Safely Lockdown NSX Distributed Firewall (DFW) Ruleset
A common dilemma when developing a solution with firewall is whether to change the Default rule to Deny at the start and develop the ruleset as part of development or leave the Default rule to Allow and secure it later. In modern agile teams its best to develop the ruleset as part of development ensuring the ruleset is tested with the product as introducing it later could well invalidate every bit of testing performed.
If however you find yourself in the situation where a NSX firewall solution is deployed with the Default rule to Allow and your asked to implement a ruleset to cover the traffic and change default to Deny. This is one possible solution to capture the required configuration.
Enable Default Rule Logging
In order we can capture the active traffic we can first enable Logging on the default rule.
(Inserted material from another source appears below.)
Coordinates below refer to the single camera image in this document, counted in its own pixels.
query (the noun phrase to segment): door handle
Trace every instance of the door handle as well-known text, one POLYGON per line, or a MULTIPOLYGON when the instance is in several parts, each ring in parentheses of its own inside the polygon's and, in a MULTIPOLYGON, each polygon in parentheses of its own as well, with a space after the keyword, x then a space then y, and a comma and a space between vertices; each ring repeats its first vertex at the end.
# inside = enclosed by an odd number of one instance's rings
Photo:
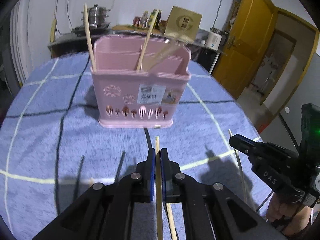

We can then operate the environment normally for a period of time which captures all business processes. This maybe a day, a week, a month or more.
NSX data plane logging is written to the VMkernel.log files, therefore if a logical firewall rule log is generated for a vNIC of a VM it is written to the ESX host log file which it was residing at that time.
The distributed firewall configuration can apply to the whole vCenter and all objects within. You must therefore configure the remote syslog server for each host in each cluster that has firewall enabled. The remote syslog server is specified in the Syslog.global.logHost attribute. My preference is to use vRealize Log Insight for centralized syslog.
Identifying Traffic Hitting Default Allow
When we browse the firewall log entries we find that in order to narrow our search to the correct rule we need to establish the vmw_nsx_firewall_ruleid for the default layer 3 rule which we are logging. The vmw_nsx_firewall_ruleid is not displayed via the NSX Firewall GUI but can be easily got from the NSX REST API by running the GET method on this URL
We see in this example the rule id=“1001”
Once we have this we can create a vRealize Log Insight query to list all logs generated by this rule. To make this query easier to view I remove all columns except timestamp and vmw_nsx_firewall.
From this data we can then identify what traffic would be blocked if we changed the default rule to Deny. We can work through this data, identify valid traffic flows. We can then put in explicit allow rules for the valid traffic. When we are happy no traffic is being logged by the Default Rule we can change it to Deny.